▶ _PROBLEM STATEMENT_
Transcribe the complete listing exactly.

▶ _DATA SECTION_
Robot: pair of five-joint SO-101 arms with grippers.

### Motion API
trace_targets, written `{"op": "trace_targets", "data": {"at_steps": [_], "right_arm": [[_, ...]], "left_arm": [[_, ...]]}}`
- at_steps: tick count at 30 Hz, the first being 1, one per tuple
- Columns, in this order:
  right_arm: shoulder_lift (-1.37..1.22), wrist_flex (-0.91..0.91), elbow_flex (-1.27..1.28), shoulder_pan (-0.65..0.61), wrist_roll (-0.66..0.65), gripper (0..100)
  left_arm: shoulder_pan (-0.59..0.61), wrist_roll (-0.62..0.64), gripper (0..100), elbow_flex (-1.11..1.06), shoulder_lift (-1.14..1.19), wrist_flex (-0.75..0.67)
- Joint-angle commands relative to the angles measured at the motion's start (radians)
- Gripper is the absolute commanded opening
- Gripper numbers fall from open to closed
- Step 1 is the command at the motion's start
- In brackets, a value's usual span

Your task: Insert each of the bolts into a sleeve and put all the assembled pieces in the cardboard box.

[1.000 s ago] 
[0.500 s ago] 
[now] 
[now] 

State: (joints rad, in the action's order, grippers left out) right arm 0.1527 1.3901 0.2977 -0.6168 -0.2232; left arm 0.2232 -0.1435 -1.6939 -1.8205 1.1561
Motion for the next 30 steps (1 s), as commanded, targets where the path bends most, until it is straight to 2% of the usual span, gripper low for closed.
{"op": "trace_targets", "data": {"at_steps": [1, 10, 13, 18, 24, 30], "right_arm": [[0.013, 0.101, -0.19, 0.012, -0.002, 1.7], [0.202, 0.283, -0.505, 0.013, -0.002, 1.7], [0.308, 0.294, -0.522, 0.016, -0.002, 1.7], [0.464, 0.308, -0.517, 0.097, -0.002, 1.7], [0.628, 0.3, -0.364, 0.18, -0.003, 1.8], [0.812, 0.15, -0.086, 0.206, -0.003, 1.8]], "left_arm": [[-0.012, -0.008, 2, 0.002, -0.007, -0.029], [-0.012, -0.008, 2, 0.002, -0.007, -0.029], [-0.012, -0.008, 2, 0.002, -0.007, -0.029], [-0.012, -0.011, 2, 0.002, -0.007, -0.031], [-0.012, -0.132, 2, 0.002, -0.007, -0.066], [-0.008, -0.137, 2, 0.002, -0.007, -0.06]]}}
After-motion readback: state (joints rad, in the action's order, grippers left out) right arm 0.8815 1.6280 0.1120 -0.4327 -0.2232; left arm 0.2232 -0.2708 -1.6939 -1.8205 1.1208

▶ _EXPECTED ANSWER_
Robot: pair of five-joint SO-101 arms with grippers.

### Motion API
trace_targets, written `{"op": "trace_targets", "data": {"at_steps": [_], "right_arm": [[_, ...]], "left_arm": [[_, ...]]}}`
- at_steps: tick count at 30 Hz, the first being 1, one per tuple
- Columns, in this order:
  right_arm: shoulder_lift (-1.37..1.22), wrist_flex (-0.91..0.91), elbow_flex (-1.27..1.28), shoulder_pan (-0.65..0.61), wrist_roll (-0.66..0.65), gripper (0..100)
  left_arm: shoulder_pan (-0.59..0.61), wrist_roll (-0.62..0.64), gripper (0..100), elbow_flex (-1.11..1.06), shoulder_lift (-1.14..1.19), wrist_flex (-0.75..0.67)
- Joint-angle commands relative to the angles measured at the motion's start (radians)
- Gripper is the absolute commanded opening
- Gripper numbers fall from open to closed
- Step 1 is the command at the motion's start
- In brackets, a value's usual span

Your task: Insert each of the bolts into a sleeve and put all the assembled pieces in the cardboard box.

[1.000 s ago] 
[0.500 s ago] 
[now] 
[now] 

State: (joints rad, in the action's order, grippers left out) right arm 0.1527 1.3901 0.2977 -0.6168 -0.2232; left arm 0.2232 -0.1435 -1.6939 -1.8205 1.1561
Motion for the next 30 steps (1 s), as commanded, targets where the path bends most, until it is straight to 2% of the usual span, gripper low for closed.
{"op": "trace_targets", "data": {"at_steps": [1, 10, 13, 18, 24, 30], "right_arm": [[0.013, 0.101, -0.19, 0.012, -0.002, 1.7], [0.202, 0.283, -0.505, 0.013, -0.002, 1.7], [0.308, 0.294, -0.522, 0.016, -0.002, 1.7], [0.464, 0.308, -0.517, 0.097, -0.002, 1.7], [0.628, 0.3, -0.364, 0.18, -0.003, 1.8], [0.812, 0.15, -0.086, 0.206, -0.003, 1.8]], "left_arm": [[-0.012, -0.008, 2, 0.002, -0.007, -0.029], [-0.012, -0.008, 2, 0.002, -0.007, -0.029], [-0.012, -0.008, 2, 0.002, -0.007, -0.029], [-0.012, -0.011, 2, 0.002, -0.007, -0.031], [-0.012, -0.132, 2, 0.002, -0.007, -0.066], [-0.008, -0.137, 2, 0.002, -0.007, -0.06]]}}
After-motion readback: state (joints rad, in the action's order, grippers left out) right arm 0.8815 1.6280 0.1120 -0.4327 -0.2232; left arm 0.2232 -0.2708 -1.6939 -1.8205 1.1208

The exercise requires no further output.